Chad & Stacy: The ‘Black Pill’ We’ve All Swallowed

 

r/Braincels, earlier today.

No one cared about Incels when they were just writing shit on the internet. We all care about Incels now because a man called Alek Minassian committed an atrocity in Toronto, someone looked at his internet history (which is basically the first thing journalists and writers do while normal people are still in shock) and found a Facebook shoutout referencing Elliot Rodger.

The net effect of this is to make us feel incredible anger towards a group of people that claims it only exists because ‘normal’ society has already excluded them.

For reference, Incel is a term reportedly coined by an individual called Alana “as a name for an online support forum for singles, basically a lonely hearts club”.

The job of the media in 2018 is to disseminate stories and protagonists into distinct categories to enable us (the people) to understand them quickly and more importantly, react strongly. Having understood their otherness, we can climb aboard the bandwagon and launch pelters, safe in the knowledge that we’re not going to be caught in the crossfire.

They’ve done their job and now Incel (or involuntarily celibate) is now a euphemism for entitled prick.

Let’s not minimise the writing shit on the internet part. People identifying as Incel produce some revolting (if ungrammatical) content. But if you peer into any part of the internet for long enough you’ll spot the swirling, fomenting mass gobbing vitriol into the water in the hope of polluting the whole thing, and the Incel reservoirs look like the Great Pacific Garbage Patch from the air.

We can acknowledge that without conflating it. Otherwise you end up with the Alek Minassian identifies as an Incel and therefore all Incels are potential terrorists equation, which won’t end well either.

To take it seriously is a potentially catastrophic misjudgement too, though. Most of these idiots are essentially writing fanfiction; what they might do if they weren’t the person they are but the object of their hatred instead. But they probably wouldn’t do it then because they’d be too busy having all the sex with all the women all the time. If they weren’t the type of people who just talk about stuff on the internet, which they mostly are.

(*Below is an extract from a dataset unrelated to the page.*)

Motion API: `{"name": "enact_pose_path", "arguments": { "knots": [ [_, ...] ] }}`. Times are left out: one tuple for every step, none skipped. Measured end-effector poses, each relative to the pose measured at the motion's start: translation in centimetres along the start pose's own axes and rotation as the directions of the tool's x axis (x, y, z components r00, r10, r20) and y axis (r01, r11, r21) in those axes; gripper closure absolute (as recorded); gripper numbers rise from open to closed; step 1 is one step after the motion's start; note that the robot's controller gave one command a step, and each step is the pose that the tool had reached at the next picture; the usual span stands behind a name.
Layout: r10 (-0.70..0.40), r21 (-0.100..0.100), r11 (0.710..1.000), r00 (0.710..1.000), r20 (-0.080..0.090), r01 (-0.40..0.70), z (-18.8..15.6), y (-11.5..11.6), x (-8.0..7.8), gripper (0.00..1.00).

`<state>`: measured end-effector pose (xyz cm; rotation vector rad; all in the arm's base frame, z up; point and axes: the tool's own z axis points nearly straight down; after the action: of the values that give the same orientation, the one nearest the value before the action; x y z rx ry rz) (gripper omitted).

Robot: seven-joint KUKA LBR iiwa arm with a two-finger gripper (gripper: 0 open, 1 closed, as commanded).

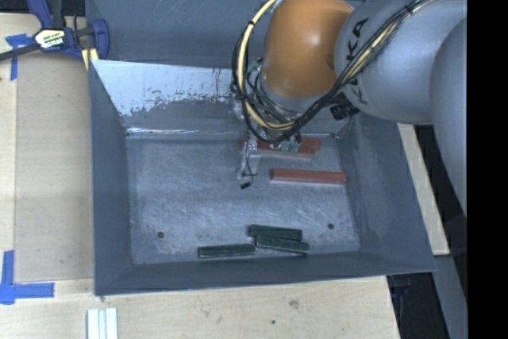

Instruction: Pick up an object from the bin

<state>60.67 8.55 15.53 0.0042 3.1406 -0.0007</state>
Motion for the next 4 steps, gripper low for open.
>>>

EL James did well out of it, I suppose.

Reading the many op-ed’s that appeared in the wake of Minassian’s attack, you might be inclined to accept the association of ‘Incel’ and violence without question. But does that help minimise the possibility of future attacks or does identifying them as a group with intentions to set up government endorsed rape sheds actually empower those who want to cause pain and make a name for themselves? Is this the way to minimise the possibility of further attacks? Or does all the conversation around them merely add fuel to their self-justification?

In my view, misogyny is the progeny of a much bigger, more powerful foe. The concept of toxic masculinity as a factor has been mentioned and dismissed by commentators on this topic, but should we be so quick to do so? Are we to assume that only women suffer as a result of the widely accepted social construct that real men are physically imposing, unemotional warriors and real women are size zero inept cretins with big hair and teeth?

In 2018, thanks in no small part to campaigners like Laura Richards, we’re beginning to acknowledge the trauma that bullying and emotional abuse can have on an individual. Is it ‘whataboutery’ to acknowledge that putting people, male or female, under huge amounts of emotional stress can occasionally result in them exploding? Should we assume all the men claiming to have been mistreated by women are lying? How does that help?

As a feminist (a Guilty one, but a feminist nonetheless) I believe that toxic masculinity is oppressive to everyone who lives in its fart cloud, irrespective of gender. Imposed ideals exclude all of us because none of us is perfect and even if, to all intents and purposes you appear perfect, you spend most of your time maintaining it so what’s the point?

Any person at any time could drive a van into a crowd of people and feel entirely justified in doing so. That doesn’t make them justified. It doesn’t make their ’cause’ worthy. It’s just desperately sad for those whose lives are affected by it.

I want to be safe. I want to be equal. I want to be happy. I want the same for everyone, regardless of gender or sexuality. Many people may choose to disagree with the way I express it, and that’s fine. I just don’t feel like the way to move towards anything better as a collective is to attribute terrible behaviour to monsters.

It’s paradoxical, given that these are people who have fallen for the ‘boy meets girl, boy marries girl, both live happily ever after’ myth harder than any thirteen year old girl ever did. These aren’t monsters and super heroes. They’re desperately sad.

The truth is, we’re more comfortable blaming atrocities on monsters because it’s less time consuming than being prepared to listen with a sympathetic ear, make our default setting kindness and not anger when we find something challenging and try to change as a result of what people are telling us. Yeah, I know. You’re busy. I’m busy. But we could at least give it a go.

Well. Unless you were in the BFI screening of The Good, The Bad & The Ugly earlier this week and cheered when the woman with Asperger was chucked out for laughing. You’re beyond help.